By Francisco Leal Buitrago, EL ESPECTADOR, June 26, 2020
https://www.elespectador.com/opinion/problemas-estructurales/
(Translated by Eunice Gibson, CSN Volunteer Translator)
The nation state remains the axis of world geographical division, after the stalemates and failures of regional integration. The principal advance was the European Union, and the Andean Group was an advance in our area, although it failed. Moreover, the model of liberal democracy is the best, even though with variations; some complex, as in the United States, and some simpler, as in the countries in our region. The United States have more or less political resilience, the same as in our configurations, partly because of geographical complexities.
Colombia is one of the countries with the most geographical complexity, which affects its national and governmental systems. However, the negative effects in that respect have more to do with political factors. From the beginnings of its capitalist modernization, finalized in the Second World War, the government has been incapable of occupying in any legitimate way its dispersed territories in more than half of its extent. There are also provinces, like Antioquia, where the population identifies more with the region than with the nation.

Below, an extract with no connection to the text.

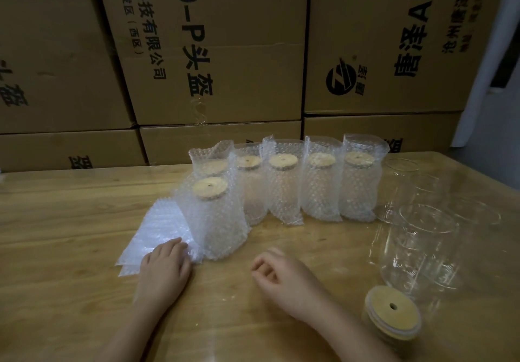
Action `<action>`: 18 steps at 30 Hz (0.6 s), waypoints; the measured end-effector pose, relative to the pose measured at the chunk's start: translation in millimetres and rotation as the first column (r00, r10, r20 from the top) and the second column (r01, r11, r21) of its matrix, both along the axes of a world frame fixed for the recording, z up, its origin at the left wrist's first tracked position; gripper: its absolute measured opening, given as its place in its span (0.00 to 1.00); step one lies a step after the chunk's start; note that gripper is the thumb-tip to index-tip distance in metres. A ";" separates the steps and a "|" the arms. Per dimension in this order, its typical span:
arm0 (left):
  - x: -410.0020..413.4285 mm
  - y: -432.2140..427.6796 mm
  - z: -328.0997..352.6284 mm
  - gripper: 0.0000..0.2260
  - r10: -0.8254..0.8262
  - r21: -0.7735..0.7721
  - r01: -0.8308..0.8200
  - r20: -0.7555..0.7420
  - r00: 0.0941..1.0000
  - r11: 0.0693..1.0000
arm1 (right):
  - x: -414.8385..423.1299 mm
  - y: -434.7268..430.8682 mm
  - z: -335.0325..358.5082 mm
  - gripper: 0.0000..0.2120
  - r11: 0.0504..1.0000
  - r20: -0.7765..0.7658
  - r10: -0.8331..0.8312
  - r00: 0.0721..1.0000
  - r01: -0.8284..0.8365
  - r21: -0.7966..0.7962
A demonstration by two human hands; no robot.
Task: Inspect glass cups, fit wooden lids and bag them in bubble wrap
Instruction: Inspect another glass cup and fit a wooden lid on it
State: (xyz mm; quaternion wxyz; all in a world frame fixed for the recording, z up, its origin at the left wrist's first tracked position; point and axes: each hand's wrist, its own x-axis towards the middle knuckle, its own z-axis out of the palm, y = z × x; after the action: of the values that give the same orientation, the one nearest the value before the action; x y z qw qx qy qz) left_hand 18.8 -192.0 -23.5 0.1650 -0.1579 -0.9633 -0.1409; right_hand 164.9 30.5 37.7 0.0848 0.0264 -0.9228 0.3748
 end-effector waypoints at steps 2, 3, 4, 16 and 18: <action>1.9 0.2 1.7 0.15 -0.009 -0.010 0.009 -0.006 1.000 1.000 | 20.6 13.8 32.8 0.05 0.974 -0.217 -0.110 0.970 0.149 0.169; 3.4 0.4 1.8 0.15 -0.012 -0.015 0.012 -0.001 1.000 1.000 | 32.1 24.3 46.8 0.05 0.915 -0.387 -0.184 0.904 0.302 0.269; 5.3 0.8 1.7 0.15 -0.013 -0.028 0.013 0.009 1.000 1.000 | 42.9 37.7 57.3 0.06 0.812 -0.538 -0.249 0.805 0.476 0.337; 55.2 23.0 22.9 0.19 -0.190 -0.069 0.189 -0.004 0.982 0.979 | 58.0 99.6 59.5 0.10 0.613 -0.371 -0.537 0.758 0.652 0.446; 60.6 35.7 23.2 0.13 -0.172 0.081 0.169 0.032 0.985 0.982 | 50.6 87.6 60.3 0.08 0.765 -0.458 -0.490 0.741 0.618 0.182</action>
State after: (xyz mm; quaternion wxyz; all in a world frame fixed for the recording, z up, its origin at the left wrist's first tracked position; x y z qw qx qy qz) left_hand 79.3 -156.3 -0.3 0.1398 -0.2303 -0.9431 -0.1948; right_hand 215.5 118.2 97.9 0.3674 -0.1668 -0.9004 0.1629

The government’s abandonment of territories has permitted their occupation by criminal groups: guerrillas, paramilitaries, drug traffickers, illegal miners, and common criminals. … The campesinos have been the victims, because they have to be subject to the overlords, even to committing crimes, on pain of being killed. And if they lead any group that tries to defend their collective interests, they are threatened and/or murdered. The Armed Forces, which have expanded exponentially, have been incapable of solving these problems, which have increased. The military and police expansion has led to the loss of control by the governments, fostering criminal activity.
During these decades, there has been an enormous increase in population, primarily in the cities, with immigration by campesinos, banished and in misery, in addition to other rural groups and people coming from small towns. So they created neighborhoods of squatters and improvised dwellings in the surrounding areas. That increases inequality, discrimination, and informal work, which, added to unemployment, affect more than half of the economically active population.
There are other serious problems in the rural areas, such as the ancestral expansion of the agricultural frontier with the extermination of the forests. The big landowners have been going after the campesinos to buy their improvements or to get them off their parcels so that they can keep on expanding the frontier. They have also been cutting down forests indiscriminately. The persistent “land problem” with the enormous estates has allowed the owners to control municipalities and towns, subjugating authorities and paying wretchedly low property taxes. It’s a growing problem without any solution for the national authorities. Meanwhile the increase in cultivation of illegal crops has demonstrated that the gringo policies with respect to that have been mistaken. National governments have been bowing down before the “empire”. Right now it’s being guided by a non-expert, without any particular direction.
The problems I point out here stand out above the other problems that are added to the lack of governmental capacity to solve them. They are avoiding many problems that afflict the country; the most outstanding of those is vote-buying, and the public and private corruption that results from that.